▶ _What the task asks_:
Could every line of the listing be output exactly, with the pictures skipped?

━━━━━━━━━━━━━━━━━━━━━━━━━━━━━━

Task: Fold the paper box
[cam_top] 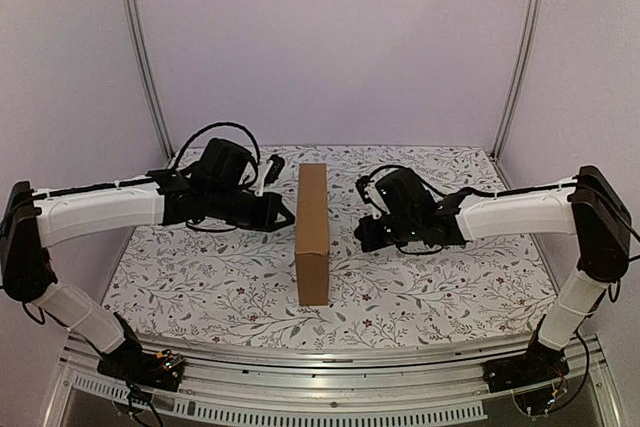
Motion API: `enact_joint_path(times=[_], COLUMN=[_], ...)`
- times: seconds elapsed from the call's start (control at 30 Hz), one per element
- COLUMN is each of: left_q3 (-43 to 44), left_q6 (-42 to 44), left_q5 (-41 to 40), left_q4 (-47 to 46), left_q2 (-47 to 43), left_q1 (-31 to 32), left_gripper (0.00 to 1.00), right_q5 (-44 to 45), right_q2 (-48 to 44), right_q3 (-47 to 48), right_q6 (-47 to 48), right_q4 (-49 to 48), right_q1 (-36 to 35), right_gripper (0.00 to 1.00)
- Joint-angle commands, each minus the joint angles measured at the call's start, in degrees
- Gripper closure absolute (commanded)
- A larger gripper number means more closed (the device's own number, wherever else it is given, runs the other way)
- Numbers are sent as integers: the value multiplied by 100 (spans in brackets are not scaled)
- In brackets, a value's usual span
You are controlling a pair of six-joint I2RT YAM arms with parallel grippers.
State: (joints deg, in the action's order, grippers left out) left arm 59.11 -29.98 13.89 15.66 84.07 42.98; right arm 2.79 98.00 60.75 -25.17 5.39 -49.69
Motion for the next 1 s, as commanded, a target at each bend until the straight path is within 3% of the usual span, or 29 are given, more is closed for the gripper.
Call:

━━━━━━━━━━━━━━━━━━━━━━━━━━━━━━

▶ _Exercise solution_:
Task: Fold the paper box
[cam_top] 
Motion API: `enact_joint_path(times=[_], COLUMN=[_], ...)`
- times: seconds elapsed from the call's start (control at 30 Hz), one per element
- COLUMN is each of: left_q3 (-43 to 44), left_q6 (-42 to 44), left_q5 (-41 to 40), left_q4 (-47 to 46), left_q2 (-47 to 43), left_q1 (-31 to 32), left_gripper (0.00 to 1.00), right_q5 (-44 to 45), right_q2 (-48 to 44), right_q3 (-47 to 48), right_q6 (-47 to 48), right_q4 (-49 to 48), right_q1 (-36 to 35), right_gripper (0.00 to 1.00)
- Joint-angle commands, each minus the joint angles measured at the call's start, in degrees
- Gripper closure absolute (commanded)
- A larger gripper number means more closed (the device's own number, wherever else it is given, runs the other way)
- Numbers are sent as integers: the value multiplied by 100 (spans in brackets are not scaled)
- In brackets, a value's usual span
You are controlling a pair of six-joint I2RT YAM arms with parallel grippers.
State: (joints deg, in the action's order, grippers left out) left arm 59.11 -29.98 13.89 15.66 84.07 42.98; right arm 2.79 98.00 60.75 -25.17 5.39 -49.69
Motion for the next 1 s, as commanded, a target at each bend until the straight path is within 3% of the usual span, or 29 are given, more is closed for the gripper.
Call:

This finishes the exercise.